Paris, 1912. Le cubisme secoue les ateliers de Montparnasse. Fernand Léger, trentième année, pose son regard neuf sur un village français. Il ne le peint pas, il le reconstruit.
Volumes en bataille
Regardez : des troncs d’arbres rouge tranchent la toile comme des lames. Autour d’eux, toits gris-bleu, façades beiges et dômes arrondis s’imbriquent sans se toucher vraiment. Le ciel lui-même se fragmente en plages claires, presque minérales. Les formes cylindriques dominent, arbres, nuages, collines. La palette reste sourde : gris, vert sombre, ocre. Seul le rouge vibre, brutal, vital. L’œil ne se pose pas. Il circule, rebondit, explore.
L’année où tout bascule
En 1912, Picasso et Braque inventent le cubisme analytique. Léger, lui, forgera sa propre voie : le tubisme. Il simplifie les formes du monde en cônes, cylindres et sphères, une géométrie inspirée par Cézanne, tendue vers la modernité industrielle. Paysage villageois naît dans ce bouillonnement. La campagne française devient un prétexte formel. Ce qui compte, c’est la tension entre les volumes, le choc des plans. L’œuvre appartient au Belvédère de Vienne, musée gardien des avant-gardes européennes du début du 20e siècle.
Fernand Léger
Né en Normandie, Fernand Léger (1881-1955) arrive à Paris en 1900 et fréquente rapidement les cercles cubistes de Montparnasse. Mais il refuse l’abstraction froide de Braque et Picasso. Sa peinture garde un ancrage dans le réel, villages, corps, machines, affiches. Après la Première Guerre mondiale, vécue dans les tranchées, il se tourne vers une esthétique résolument populaire et industrielle.
Une question pour vous
💭 En 1912, peindre un village sans en respecter les formes était un acte radical. Quel artiste contemporain vous semble capable, aujourd’hui, d’un tel geste de rupture ?
À propos de cette œuvre
- Paysage villageois
- Fernand Léger
- 1912-1913
- Huile sur toile
- 91 × 81 cm
- Belvedere Museum, Vienne
- https://sammlung.belvedere.at/objects/8328/dorflandschaft
Le « tubisme » de Léger : cylindres contre cubes
Paysage villageois est peint au moment précis où le cubisme analytique de Picasso et Braque atteint sa phase la plus hermétique et où Fernand Léger (Argentan, 1881 – Gif-sur-Yvette, 1955) décide d’en prendre le contrepied. Là où Picasso fragmente les formes jusqu’à l’illisibilité, Léger les synthétise en volumes clairs et robustes : troncs d’arbres rouges surgissant comme des lames, toits et dômes qui s’emboîtent en cylindres et cônes, collines réduites à des masses géométriques lisses. La palette est délibérément sobre, gris, vert sombre, ocre, avec le rouge pour seul accent vif, comme une signature dans la grisaille de la toile. Ce vocabulaire cylindrique et conique vaut à Léger le surnom de « tubiste », terme proposé par les critiques de l’époque pour distinguer sa géométrie ronde de l’angularité cubiste.

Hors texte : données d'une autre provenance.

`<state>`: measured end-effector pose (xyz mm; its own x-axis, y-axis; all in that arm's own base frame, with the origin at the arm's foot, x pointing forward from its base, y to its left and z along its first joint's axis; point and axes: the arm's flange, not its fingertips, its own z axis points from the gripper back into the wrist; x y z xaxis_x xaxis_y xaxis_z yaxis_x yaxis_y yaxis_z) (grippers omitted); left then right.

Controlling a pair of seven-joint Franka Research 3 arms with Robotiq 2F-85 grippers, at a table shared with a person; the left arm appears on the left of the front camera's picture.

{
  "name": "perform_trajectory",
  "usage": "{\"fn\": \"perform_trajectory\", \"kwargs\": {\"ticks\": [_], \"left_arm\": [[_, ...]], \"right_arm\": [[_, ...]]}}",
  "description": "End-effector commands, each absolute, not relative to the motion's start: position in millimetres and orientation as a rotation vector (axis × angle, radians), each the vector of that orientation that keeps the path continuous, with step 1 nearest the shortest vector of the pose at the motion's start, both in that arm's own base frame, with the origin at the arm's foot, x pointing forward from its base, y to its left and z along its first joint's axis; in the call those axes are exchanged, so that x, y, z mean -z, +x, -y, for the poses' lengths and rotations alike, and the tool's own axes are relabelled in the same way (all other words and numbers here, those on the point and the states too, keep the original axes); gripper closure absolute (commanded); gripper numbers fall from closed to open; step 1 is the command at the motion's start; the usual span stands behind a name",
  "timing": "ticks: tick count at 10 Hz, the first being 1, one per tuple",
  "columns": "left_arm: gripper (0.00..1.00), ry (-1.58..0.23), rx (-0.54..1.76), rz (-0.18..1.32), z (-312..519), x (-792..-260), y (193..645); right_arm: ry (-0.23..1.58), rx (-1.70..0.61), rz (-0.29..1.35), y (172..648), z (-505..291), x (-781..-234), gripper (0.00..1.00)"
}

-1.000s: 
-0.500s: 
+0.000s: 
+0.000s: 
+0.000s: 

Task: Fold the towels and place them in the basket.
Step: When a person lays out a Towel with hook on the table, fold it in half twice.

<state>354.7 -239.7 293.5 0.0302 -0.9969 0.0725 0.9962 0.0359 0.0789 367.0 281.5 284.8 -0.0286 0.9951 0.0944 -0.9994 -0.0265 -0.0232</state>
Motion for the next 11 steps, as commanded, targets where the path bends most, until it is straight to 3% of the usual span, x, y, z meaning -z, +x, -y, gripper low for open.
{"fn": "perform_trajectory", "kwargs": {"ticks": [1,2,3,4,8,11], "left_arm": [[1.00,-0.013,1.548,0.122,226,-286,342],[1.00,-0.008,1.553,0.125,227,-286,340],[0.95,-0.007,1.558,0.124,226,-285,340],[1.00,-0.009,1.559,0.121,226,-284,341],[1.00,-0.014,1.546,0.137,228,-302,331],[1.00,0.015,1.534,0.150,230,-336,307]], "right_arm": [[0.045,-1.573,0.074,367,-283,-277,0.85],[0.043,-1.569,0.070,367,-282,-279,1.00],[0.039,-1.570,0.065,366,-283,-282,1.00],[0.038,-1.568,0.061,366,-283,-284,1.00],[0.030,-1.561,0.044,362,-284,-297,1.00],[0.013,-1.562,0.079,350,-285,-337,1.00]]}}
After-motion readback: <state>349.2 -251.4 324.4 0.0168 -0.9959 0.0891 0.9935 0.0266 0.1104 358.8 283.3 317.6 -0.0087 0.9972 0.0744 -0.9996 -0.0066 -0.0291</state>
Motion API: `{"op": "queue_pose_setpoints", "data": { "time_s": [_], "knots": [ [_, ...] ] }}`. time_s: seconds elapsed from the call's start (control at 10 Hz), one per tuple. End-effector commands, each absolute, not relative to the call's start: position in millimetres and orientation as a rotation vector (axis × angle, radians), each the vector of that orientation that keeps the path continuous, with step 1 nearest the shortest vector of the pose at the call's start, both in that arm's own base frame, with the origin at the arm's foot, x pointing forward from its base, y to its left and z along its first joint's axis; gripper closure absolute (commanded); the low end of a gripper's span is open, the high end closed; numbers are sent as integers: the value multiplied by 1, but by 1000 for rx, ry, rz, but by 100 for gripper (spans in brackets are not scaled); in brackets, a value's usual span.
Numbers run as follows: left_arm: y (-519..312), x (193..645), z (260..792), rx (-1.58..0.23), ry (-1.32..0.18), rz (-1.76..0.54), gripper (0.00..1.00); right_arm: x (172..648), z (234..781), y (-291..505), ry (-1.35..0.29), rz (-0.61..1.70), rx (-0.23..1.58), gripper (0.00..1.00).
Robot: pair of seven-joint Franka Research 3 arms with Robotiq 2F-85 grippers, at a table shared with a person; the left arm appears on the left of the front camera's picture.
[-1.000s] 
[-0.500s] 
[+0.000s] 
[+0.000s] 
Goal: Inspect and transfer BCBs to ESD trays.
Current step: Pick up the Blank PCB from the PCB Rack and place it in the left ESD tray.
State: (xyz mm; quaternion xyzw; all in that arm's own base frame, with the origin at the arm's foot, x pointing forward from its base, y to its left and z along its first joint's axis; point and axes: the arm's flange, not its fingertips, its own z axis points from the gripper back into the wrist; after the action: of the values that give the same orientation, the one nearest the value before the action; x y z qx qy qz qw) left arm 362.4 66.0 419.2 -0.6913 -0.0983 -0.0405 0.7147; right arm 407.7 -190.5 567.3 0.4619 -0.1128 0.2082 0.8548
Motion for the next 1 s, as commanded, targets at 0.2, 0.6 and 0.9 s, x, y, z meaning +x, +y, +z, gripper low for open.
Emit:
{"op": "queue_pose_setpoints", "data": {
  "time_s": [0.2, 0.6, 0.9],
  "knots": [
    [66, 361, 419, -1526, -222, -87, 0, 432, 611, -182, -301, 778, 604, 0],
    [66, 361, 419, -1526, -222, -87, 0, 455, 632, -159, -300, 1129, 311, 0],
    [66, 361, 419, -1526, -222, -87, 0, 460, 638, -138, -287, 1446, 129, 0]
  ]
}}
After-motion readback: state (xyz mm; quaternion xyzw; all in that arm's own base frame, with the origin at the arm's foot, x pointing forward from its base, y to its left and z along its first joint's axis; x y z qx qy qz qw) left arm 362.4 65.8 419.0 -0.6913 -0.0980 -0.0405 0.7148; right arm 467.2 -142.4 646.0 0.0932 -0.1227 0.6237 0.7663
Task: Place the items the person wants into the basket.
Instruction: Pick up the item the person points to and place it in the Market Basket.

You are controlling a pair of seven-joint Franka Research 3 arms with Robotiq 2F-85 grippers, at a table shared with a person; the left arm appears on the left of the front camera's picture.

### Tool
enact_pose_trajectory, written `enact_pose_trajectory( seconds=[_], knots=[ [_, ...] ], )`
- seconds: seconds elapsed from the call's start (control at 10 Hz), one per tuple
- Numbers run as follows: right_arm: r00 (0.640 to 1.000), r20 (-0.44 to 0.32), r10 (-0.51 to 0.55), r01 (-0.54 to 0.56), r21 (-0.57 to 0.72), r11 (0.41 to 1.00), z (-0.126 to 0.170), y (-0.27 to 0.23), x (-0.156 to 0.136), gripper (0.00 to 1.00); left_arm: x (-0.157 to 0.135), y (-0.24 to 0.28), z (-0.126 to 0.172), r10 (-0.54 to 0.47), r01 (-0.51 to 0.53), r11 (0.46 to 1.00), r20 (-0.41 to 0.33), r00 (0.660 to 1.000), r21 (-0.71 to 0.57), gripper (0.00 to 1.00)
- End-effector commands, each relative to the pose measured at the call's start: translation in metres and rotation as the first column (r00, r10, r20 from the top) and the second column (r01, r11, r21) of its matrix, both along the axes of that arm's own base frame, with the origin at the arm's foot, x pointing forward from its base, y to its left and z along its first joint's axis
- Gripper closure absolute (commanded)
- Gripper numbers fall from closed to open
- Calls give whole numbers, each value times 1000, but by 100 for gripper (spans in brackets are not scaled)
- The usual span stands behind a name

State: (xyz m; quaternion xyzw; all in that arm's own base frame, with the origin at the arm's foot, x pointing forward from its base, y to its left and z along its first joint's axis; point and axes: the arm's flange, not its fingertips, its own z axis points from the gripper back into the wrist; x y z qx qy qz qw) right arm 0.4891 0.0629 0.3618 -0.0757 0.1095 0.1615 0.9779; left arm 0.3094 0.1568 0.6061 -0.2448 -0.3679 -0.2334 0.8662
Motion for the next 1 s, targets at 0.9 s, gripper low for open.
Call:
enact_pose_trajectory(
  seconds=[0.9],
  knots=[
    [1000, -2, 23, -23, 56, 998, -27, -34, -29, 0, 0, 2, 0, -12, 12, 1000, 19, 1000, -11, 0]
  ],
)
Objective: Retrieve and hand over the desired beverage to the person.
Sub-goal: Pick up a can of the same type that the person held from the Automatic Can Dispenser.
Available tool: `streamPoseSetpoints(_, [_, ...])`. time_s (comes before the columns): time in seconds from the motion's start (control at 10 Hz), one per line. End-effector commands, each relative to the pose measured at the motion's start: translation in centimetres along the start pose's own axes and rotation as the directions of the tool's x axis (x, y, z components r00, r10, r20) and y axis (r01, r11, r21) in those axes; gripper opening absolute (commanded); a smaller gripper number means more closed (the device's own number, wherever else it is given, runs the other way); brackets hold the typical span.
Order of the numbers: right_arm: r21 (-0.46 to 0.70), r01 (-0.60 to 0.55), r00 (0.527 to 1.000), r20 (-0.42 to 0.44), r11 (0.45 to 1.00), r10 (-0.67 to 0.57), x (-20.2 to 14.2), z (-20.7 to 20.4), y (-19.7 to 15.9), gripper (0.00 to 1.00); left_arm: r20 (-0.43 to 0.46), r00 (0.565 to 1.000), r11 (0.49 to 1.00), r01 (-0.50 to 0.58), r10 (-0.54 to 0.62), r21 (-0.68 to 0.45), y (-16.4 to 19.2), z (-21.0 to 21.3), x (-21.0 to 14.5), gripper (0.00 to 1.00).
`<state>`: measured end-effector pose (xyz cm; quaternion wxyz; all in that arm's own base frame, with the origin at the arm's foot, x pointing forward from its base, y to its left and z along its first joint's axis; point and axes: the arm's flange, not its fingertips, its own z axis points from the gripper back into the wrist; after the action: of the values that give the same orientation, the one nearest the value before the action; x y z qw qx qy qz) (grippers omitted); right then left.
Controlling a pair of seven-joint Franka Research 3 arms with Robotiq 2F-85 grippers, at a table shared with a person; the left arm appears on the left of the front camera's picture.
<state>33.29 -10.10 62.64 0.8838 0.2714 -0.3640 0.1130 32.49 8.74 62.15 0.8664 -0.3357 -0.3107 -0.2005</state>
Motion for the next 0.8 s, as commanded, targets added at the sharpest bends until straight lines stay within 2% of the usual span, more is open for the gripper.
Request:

Léger entre Cézanne et la machine
La source profonde de Paysage villageois est Cézanne, dont Léger a longuement médité les leçons après son arrivée à Paris en 1900, mais la transformation est radicale : ce que Cézanne cherchait dans la sensation, Léger le cherche dans la structure. Le village n’est plus un lieu vécu, c’est un système d’éléments assemblables. Cette façon de penser l’espace préfigure l’esthétique industrielle qui s’imposera dans son œuvre des années 1920 et 1930, quand les machines, les tuyaux et les engrenages envahiront ses compositions. L’expérience des tranchées pendant la Première Guerre mondiale viendra renforcer cette fascination pour la solidité des formes et le monde des objets fabriqués. Paysage villageois est ainsi un tableau charnière : il documente le moment où Léger forge son langage propre, à la croisée du cubisme, du futurisme et d’un humanisme industriel qui lui est entièrement personnel.